**WHAT TO PRODUCE:** Where in the data below does the word "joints" appear? Copy each line that holds it.

**INPUT DATA:**
============================================================
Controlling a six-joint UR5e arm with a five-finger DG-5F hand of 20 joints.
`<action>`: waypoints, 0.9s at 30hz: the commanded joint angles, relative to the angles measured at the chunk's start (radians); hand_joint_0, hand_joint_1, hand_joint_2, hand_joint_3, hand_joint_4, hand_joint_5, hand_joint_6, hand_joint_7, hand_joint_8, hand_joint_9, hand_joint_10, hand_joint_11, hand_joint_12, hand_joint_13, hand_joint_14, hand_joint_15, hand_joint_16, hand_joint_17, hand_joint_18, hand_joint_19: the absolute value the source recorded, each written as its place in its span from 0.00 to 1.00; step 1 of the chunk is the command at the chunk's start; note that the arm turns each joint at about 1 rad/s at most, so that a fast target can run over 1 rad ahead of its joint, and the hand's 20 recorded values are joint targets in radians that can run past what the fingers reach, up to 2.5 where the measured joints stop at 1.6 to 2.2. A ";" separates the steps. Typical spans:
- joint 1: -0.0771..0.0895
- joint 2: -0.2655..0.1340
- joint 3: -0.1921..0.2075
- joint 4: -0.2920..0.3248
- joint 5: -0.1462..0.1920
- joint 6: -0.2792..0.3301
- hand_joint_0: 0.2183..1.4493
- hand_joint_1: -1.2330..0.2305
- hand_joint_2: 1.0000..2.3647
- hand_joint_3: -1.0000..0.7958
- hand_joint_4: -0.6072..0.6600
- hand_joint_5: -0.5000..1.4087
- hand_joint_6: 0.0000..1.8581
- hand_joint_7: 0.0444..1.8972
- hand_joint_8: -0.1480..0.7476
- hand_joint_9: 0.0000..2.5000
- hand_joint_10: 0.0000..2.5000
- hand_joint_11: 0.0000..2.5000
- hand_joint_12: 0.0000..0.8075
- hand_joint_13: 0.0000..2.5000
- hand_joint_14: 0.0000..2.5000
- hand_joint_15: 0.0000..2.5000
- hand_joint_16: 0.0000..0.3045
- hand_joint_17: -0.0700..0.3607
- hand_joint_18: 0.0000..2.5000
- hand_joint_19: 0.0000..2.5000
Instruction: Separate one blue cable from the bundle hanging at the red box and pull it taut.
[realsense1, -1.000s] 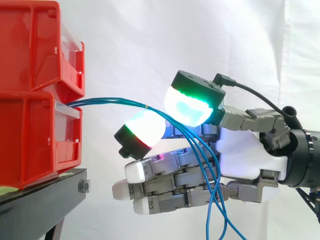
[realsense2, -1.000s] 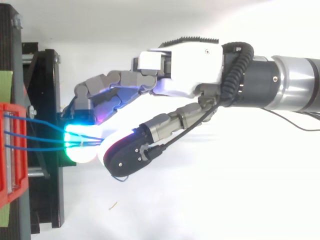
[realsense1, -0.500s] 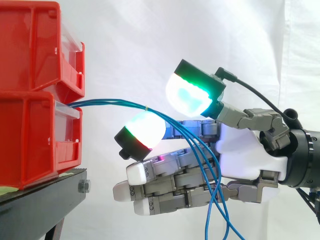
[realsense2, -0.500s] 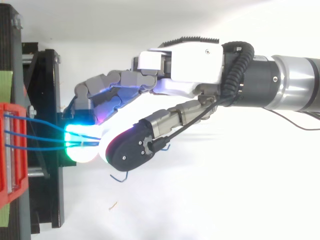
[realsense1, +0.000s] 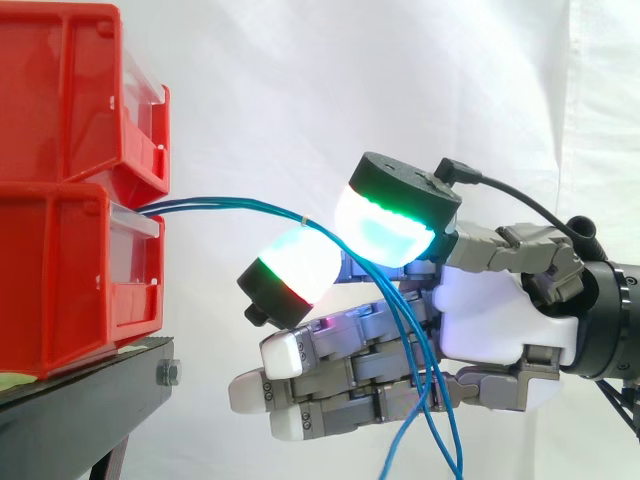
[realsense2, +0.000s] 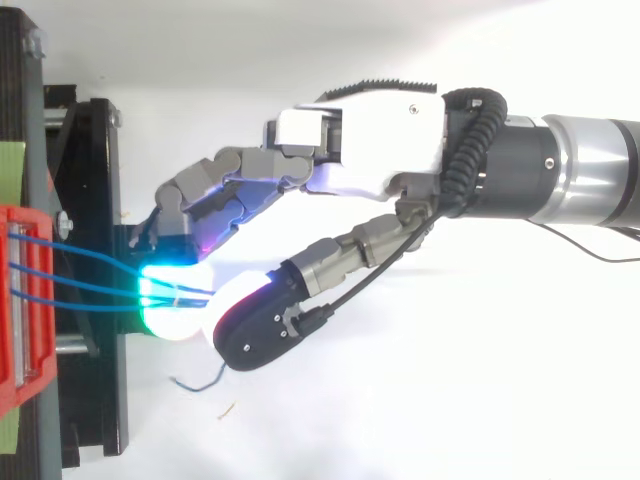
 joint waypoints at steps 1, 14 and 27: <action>0.000 0.000 0.000 -0.008 0.000 0.001 0.35 0.34 0.01 0.39 0.59 0.17 0.41 0.49 0.48 0.26 0.00 0.16 0.35 0.22 0.00 0.07 0.08 0.30 0.14 0.02; -0.001 0.000 0.000 -0.035 -0.011 0.003 0.30 0.34 0.00 0.28 0.60 0.17 0.43 0.47 0.49 0.27 0.01 0.17 0.36 0.24 0.00 0.07 0.08 0.30 0.15 0.02; -0.001 0.000 0.000 -0.035 -0.010 0.004 0.31 0.40 0.01 0.38 0.58 0.17 0.44 0.49 0.49 0.28 0.00 0.18 0.35 0.24 0.00 0.08 0.08 0.29 0.15 0.03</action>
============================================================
**EXERCISE RESULT:**
Controlling a six-joint UR5e arm with a five-finger DG-5F hand of 20 joints.
`<action>`: waypoints, 0.9s at 30hz: the commanded joint angles, relative to the angles measured at the chunk's start (radians); hand_joint_0, hand_joint_1, hand_joint_2, hand_joint_3, hand_joint_4, hand_joint_5, hand_joint_6, hand_joint_7, hand_joint_8, hand_joint_9, hand_joint_10, hand_joint_11, hand_joint_12, hand_joint_13, hand_joint_14, hand_joint_15, hand_joint_16, hand_joint_17, hand_joint_18, hand_joint_19: the absolute value the source recorded, each written as its place in its span from 0.00 to 1.00; step 1 of the chunk is the command at the chunk's start; note that the arm turns each joint at about 1 rad/s at most, so that a fast target can run over 1 rad ahead of its joint, and the hand's 20 recorded values are joint targets in radians that can run past what the fingers reach, up to 2.5 where the measured joints stop at 1.6 to 2.2. A ";" separates the steps. Typical spans:

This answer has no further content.